Berel Lazar levelled the antisemitism accusation at Aleksey Pavlov, the secretary of the Security Council of Russia in connection with the war in Ukraine.

Putin with Russia's Chief Rabbi Berel Lazar and Head of the Federation of Jewish Communities of Russia Alexander Boroda
Putin with Russia's Chief Rabbi Berel Lazar and Head of the Federation of Jewish Communities of Russia Alexander Boroda

A Chief Rabbi of Russia has accused a senior defence official of antisemitic hate speech in connection with the war in Ukraine, as a spokesperson for the rabbi warned of the onset of “a new era in Russia’s relations with Jews.”

Berel Lazar, one of Russia’s two chief rabbis, on Wednesday levelled the antisemitism accusation at Aleksey Pavlov, the secretary of the Security Council of Russia, a government committee of experts. In a column in the Argumenty i Fakty weekly newspaper, Pavlov spoke of the need to perform “desatanization” in Ukraine, which Pavlov claimed had hundreds of neo-pagan cults. He included “the Chabad-Lubavitch sect,” as Pavlov called it, on a list of various religious groups that he claimed prove his point.

Rabbi Boruch Gorin, the senior-most spokesperson for Lazar, on Wednesday wrote on Facebook that Pavlov’s words went farther than Stalinist propaganda in the 1930s and that he feared that the remark “will go down in history as beginning of a new era in Russia’s relations with Jews.”

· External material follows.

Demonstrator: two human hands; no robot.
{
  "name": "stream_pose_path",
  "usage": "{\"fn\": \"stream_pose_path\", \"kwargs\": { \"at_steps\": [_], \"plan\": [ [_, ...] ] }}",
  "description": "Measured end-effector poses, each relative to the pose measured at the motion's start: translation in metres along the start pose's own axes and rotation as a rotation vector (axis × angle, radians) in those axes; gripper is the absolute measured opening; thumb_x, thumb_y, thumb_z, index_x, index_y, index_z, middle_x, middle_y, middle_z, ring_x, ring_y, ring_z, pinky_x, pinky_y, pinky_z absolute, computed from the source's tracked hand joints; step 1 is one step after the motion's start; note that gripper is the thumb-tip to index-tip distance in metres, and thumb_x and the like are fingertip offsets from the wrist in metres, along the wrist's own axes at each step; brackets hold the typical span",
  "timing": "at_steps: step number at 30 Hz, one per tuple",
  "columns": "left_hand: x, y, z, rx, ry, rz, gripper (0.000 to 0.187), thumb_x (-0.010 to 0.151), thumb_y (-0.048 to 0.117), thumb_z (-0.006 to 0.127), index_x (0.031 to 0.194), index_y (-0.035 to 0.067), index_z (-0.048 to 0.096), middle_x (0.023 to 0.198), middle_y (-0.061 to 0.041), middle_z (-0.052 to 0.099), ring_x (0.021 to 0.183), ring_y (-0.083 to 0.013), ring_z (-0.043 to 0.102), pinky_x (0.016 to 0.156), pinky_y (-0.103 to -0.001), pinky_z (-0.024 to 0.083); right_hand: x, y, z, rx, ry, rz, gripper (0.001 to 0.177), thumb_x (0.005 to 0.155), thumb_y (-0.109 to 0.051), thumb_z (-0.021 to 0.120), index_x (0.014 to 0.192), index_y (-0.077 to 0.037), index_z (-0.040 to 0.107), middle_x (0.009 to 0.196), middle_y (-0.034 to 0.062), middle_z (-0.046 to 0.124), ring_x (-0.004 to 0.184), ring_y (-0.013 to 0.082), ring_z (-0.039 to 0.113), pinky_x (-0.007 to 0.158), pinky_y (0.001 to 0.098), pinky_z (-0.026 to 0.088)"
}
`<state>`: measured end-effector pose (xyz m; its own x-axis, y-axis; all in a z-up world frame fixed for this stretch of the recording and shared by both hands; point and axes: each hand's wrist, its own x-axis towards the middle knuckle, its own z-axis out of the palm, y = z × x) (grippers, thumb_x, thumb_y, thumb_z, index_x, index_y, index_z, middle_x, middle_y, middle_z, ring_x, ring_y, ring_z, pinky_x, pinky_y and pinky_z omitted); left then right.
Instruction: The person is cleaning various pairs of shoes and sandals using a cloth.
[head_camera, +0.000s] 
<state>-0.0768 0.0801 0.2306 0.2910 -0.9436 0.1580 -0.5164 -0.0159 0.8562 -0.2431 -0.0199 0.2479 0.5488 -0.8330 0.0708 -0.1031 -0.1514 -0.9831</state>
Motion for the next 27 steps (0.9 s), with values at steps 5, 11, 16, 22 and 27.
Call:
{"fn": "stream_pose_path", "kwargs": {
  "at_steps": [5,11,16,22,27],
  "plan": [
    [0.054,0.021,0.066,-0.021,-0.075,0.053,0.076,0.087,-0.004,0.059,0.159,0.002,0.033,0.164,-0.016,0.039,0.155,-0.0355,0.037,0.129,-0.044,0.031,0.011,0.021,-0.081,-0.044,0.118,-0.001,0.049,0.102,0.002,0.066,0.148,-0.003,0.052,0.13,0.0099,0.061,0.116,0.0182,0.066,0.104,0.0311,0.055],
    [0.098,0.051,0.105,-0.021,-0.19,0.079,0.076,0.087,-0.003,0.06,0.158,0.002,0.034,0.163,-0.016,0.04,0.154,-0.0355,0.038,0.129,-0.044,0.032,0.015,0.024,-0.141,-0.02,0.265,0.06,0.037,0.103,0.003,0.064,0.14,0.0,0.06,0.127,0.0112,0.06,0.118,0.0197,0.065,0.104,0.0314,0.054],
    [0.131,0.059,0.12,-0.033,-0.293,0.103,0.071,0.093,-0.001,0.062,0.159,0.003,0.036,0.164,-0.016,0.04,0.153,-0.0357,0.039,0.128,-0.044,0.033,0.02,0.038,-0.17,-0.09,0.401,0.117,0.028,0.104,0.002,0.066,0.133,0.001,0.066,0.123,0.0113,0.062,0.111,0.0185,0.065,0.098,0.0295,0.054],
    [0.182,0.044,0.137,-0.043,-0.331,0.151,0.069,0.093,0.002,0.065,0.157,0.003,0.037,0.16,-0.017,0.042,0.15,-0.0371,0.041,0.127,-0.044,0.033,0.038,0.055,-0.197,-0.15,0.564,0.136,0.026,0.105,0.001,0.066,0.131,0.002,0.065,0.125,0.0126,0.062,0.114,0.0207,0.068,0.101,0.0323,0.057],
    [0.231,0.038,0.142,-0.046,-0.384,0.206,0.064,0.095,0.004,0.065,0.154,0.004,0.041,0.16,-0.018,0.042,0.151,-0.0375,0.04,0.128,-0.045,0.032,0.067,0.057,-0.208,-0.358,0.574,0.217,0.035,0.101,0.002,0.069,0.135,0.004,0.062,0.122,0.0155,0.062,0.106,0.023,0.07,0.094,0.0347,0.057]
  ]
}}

Lazar’s office responded to the column with an open letter to unspecified “authorities” in Russia, calling Pavlov’s column “a piece of vulgar antisemitism.” In it, Lazar, whose group has been walking a political tightrope since Russia’s February invasion into Ukraine, said that Russian Jews “demand an immediate, unambiguous response by society and state authorities“ to Pavlov’s statements, which Lazar also termed “dangerous.”